The original foto as found on the internet, in the background part of the replica of the mast (photo ©Kurt De Wit)
In march 2011 a boat with 72 people left Libia with Lampedusa as destination. After a while they ran out of petrol and sent out calls for help. Soon the batteries were empty as well and they had to wait for help. Ships passed in the distance, airplanes from Nato flew over the boat and noticed it. But nobody actually helped them. After 15 days the boat washed ashore, back in Libia. Only nine people survived this.
The size of the article in the newspaper in relation to the disaster that happened intrigued me. Is it because it happens all the time? The amount of boatpeople trying to reach Europe is huge. A lot of boats capsize and people get drowned. But there can be a feeling of guild, of being ashamed because the guards of our safe part of the world do not help everyone.
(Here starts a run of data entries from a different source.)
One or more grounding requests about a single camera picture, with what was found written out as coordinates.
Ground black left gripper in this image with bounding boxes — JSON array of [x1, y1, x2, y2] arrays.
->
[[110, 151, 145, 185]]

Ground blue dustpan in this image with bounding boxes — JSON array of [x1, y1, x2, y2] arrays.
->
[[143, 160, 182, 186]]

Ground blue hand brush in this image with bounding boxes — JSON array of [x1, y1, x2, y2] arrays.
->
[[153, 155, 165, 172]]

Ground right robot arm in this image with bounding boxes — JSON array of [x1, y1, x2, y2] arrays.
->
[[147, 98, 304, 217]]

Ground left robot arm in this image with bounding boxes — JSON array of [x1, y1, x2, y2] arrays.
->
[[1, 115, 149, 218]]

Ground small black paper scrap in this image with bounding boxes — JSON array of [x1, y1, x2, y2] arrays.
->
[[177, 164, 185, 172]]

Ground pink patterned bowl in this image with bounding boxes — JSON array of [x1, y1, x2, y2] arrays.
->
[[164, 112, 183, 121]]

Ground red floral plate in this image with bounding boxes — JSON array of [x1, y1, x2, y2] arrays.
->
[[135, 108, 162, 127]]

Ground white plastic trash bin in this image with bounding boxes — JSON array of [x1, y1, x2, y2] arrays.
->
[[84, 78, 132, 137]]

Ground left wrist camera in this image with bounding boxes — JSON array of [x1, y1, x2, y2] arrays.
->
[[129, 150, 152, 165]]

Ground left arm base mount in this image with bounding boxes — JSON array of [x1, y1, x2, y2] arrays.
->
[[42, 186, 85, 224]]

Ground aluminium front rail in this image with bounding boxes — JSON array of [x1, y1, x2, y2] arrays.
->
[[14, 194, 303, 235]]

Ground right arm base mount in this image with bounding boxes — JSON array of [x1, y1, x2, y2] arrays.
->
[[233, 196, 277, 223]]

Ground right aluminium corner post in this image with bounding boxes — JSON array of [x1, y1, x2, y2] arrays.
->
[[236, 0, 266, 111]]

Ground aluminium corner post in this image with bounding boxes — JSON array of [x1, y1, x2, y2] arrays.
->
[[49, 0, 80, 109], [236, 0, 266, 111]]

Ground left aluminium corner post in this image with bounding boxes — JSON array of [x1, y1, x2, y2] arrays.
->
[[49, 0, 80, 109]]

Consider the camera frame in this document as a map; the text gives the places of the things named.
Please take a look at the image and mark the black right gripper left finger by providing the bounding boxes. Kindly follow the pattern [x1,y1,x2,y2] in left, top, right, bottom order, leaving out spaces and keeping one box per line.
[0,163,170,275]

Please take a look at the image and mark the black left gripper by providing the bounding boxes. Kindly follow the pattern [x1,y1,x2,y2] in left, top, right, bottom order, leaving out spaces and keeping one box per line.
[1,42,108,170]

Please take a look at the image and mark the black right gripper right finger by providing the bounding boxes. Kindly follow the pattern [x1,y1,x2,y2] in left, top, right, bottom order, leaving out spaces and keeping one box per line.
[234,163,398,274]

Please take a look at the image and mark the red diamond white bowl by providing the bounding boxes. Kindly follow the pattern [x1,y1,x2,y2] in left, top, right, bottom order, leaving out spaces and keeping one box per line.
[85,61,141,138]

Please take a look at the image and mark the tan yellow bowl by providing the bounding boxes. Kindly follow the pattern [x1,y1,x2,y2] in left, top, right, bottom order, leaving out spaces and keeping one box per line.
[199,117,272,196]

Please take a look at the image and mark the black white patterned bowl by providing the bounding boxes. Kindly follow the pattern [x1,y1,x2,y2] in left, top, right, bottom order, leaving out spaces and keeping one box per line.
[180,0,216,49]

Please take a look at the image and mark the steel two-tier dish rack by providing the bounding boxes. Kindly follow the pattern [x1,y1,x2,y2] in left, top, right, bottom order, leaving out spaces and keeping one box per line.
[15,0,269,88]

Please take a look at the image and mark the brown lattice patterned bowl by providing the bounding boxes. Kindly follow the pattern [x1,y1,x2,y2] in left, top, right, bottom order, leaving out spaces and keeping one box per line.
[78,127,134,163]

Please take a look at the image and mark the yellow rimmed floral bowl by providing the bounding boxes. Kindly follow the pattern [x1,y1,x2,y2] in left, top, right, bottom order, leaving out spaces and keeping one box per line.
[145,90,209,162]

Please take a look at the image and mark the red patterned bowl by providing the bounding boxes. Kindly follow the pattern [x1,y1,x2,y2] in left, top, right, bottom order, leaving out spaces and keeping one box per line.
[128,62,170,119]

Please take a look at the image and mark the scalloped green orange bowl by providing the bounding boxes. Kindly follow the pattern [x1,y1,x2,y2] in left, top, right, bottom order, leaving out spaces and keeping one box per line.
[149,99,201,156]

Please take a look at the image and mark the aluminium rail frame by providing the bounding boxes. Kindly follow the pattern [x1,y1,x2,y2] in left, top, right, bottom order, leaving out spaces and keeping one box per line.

I wanted to make a work about this issue, about ignoring, about the diffence in size of news in relation to witness the disaster. I used an older photo from the seventies because the subject of this work is not this particular disaster but the way the media deal with it. The photo of Vietnamese boatpeople is an iconic picture everyone recognizes. I printed it several times an used it to do tests with different pencils to see what covers the shape of the boat with the people the best. I started to analyse the picture to find out what the boat's size is, how it is made etc. These outcomes I use in installations as in Spaceburo (Antwerp).